Après, je pense que nous n’avons de toute façon pas du tout les mêmes présupposés et positions politiques, donc je pense que nos possibilités de nous entendre sont assez limitées 🙂 . De ce que je comprends de votre position, vous êtes typiquement dans un discours « antipolitiquement correct » (avec toutes ses variantes, dont l’antiféminisme). Ça me semble assez clair quand vous écrivez :
« Les idiots, Dogville, Manderlay et le discours de l’homme de nymphomaniac (et sans doute beaucoup d’autre films a y réfléchir) sont meme des metacritiques explicites de certains discours politiques trop éthéré, rationnalistes et vise non plus les discours dominant mais les contre discours dominants qui rajoute finalement de l’aliénation à l’aliénation. »
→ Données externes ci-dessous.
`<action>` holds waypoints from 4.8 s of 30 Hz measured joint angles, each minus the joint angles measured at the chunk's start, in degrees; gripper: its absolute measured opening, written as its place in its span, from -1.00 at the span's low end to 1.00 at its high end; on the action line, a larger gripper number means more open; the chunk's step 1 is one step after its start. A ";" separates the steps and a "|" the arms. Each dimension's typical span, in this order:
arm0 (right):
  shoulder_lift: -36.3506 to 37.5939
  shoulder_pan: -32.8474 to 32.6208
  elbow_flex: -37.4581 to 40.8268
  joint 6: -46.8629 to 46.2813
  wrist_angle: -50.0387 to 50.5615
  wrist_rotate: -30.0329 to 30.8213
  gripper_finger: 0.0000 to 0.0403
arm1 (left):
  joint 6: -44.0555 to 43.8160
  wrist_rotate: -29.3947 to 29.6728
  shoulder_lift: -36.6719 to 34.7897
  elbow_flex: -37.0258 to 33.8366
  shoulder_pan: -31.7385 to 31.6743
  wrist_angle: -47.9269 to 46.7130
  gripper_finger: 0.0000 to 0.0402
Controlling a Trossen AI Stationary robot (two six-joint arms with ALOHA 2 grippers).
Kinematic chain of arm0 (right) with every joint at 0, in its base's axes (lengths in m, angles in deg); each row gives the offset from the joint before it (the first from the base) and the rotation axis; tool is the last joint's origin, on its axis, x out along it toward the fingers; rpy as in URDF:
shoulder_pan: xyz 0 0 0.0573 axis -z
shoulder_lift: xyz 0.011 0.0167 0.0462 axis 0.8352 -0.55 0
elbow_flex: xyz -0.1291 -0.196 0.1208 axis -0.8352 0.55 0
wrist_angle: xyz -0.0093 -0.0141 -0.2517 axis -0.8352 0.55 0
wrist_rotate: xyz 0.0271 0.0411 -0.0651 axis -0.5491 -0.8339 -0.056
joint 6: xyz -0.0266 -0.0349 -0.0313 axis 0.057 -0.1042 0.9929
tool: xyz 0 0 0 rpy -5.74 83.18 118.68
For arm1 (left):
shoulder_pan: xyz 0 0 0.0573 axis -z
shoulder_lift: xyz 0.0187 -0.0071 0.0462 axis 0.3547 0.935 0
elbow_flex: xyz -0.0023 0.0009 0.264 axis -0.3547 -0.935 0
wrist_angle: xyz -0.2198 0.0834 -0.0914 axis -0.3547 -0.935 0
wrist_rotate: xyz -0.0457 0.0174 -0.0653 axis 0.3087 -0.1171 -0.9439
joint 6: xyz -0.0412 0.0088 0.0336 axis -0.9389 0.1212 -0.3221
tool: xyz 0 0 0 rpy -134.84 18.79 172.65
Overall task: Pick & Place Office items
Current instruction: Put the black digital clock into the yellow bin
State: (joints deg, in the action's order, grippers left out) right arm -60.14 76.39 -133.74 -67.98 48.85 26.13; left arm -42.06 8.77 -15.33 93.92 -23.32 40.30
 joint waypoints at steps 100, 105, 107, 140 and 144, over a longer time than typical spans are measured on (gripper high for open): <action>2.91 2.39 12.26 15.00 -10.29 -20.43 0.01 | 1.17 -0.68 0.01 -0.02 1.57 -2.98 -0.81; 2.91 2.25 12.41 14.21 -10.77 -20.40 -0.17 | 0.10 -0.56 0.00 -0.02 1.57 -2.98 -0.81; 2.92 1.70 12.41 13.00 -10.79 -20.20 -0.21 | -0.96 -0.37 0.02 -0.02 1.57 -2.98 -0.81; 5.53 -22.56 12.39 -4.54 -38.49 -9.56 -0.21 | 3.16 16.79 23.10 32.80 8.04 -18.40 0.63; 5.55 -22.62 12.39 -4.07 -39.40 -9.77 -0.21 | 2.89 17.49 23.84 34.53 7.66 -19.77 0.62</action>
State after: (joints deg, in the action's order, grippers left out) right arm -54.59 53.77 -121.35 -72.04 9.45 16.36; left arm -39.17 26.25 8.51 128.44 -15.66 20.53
Pour vous, les discours qui s’opposent au discours dominant rajouteraient « de l’aliénation à l’aliénation »…. Le discours féministe serait un discours « aliénant »…. Difficile de faire plus antiféministe. Après j’imagine que vous allez me dire que c’est seulement « certains » discours féministes ou politiquement correct qui sont aliénants, mais ces discours là, personnellement, je ne les entends jamais dans la bouche des féministes, mais seulement dans la bouche des antiféministes qui caricaturent les féministes pour mieux discréditer leurs luttes pour l’égalité.